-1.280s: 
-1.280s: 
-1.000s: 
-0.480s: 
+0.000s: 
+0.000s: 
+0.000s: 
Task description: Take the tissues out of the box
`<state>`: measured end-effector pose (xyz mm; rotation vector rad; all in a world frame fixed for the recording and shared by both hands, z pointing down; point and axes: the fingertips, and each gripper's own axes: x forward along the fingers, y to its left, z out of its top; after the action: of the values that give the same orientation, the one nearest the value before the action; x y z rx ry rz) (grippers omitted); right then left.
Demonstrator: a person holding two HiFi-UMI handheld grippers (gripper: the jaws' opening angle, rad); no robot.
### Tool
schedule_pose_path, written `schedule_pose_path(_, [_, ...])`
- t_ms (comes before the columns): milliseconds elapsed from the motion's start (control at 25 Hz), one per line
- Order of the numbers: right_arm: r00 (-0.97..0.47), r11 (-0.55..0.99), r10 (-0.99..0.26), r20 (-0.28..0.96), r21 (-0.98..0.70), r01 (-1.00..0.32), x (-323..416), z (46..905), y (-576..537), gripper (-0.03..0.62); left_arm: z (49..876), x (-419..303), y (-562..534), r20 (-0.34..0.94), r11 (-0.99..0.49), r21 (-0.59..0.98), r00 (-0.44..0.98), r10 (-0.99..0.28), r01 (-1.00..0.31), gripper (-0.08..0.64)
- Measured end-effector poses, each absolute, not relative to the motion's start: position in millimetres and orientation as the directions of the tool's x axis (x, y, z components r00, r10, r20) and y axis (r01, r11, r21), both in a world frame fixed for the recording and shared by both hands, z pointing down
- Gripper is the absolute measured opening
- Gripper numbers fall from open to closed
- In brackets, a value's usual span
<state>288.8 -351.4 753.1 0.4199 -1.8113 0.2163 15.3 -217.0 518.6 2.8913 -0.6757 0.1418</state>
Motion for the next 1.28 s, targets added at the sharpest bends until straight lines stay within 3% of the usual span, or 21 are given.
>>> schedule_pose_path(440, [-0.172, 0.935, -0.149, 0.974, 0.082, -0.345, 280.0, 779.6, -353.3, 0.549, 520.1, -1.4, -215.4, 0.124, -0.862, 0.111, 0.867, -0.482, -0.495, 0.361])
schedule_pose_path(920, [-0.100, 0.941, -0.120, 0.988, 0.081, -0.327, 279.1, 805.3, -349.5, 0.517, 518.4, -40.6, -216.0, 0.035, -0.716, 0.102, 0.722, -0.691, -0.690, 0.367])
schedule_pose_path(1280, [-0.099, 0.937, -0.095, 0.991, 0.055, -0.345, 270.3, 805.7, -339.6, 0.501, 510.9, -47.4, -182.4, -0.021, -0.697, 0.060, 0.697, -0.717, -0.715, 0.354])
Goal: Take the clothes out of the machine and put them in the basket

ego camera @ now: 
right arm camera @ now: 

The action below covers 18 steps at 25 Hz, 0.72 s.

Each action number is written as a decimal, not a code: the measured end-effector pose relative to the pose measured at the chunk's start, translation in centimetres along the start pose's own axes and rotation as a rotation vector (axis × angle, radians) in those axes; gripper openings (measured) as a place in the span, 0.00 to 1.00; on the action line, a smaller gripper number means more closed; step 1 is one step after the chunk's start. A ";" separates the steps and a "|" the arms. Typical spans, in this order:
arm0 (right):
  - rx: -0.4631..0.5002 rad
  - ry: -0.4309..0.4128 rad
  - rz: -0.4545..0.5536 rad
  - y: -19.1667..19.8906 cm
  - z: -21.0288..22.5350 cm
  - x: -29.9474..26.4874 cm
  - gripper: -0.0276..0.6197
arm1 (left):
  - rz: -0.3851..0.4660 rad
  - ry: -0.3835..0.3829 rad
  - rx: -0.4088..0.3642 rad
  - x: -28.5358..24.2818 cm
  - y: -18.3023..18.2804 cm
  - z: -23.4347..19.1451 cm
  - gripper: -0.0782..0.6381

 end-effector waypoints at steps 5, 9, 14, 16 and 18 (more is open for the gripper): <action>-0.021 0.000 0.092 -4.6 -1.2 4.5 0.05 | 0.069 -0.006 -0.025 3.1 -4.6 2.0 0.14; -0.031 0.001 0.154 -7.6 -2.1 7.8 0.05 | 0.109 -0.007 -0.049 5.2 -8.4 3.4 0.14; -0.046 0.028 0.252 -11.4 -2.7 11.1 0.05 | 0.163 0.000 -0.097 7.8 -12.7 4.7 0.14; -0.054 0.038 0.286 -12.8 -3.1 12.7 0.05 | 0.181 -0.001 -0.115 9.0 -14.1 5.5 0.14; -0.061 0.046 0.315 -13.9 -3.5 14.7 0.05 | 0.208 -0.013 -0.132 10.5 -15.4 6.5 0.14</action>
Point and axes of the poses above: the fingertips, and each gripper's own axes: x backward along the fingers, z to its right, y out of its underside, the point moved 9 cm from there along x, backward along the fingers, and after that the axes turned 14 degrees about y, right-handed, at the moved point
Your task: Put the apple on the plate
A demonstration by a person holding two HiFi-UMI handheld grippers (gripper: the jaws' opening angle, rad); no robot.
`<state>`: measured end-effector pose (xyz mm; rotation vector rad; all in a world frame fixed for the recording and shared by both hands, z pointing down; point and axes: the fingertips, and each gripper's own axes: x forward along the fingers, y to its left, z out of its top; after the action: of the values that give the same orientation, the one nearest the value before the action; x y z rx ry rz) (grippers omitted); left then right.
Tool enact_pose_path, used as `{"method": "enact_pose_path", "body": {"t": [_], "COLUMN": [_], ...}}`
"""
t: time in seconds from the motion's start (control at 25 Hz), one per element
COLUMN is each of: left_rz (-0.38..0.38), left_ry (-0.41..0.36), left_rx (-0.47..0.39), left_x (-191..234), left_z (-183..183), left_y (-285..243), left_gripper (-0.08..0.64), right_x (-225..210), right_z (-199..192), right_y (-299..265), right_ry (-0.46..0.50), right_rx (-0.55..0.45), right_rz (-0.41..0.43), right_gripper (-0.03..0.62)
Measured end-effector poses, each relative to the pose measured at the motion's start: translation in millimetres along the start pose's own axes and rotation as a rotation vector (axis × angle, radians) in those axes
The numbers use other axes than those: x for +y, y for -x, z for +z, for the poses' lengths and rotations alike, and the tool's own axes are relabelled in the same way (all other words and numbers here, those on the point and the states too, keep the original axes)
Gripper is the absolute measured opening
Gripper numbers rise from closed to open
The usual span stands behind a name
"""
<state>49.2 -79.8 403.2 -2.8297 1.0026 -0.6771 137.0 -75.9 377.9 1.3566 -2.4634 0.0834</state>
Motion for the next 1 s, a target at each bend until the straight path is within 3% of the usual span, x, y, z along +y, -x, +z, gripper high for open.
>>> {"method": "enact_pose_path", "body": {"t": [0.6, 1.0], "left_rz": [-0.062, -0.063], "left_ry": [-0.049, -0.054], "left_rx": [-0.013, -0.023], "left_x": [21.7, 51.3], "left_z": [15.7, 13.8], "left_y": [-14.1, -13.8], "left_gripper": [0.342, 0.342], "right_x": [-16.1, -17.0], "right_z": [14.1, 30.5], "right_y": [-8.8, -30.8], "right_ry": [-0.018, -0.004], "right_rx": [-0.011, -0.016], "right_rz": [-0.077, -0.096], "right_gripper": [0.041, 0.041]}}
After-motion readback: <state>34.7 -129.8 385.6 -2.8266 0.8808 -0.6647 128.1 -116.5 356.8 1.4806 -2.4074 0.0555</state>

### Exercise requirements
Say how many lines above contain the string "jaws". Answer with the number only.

### Task answer
2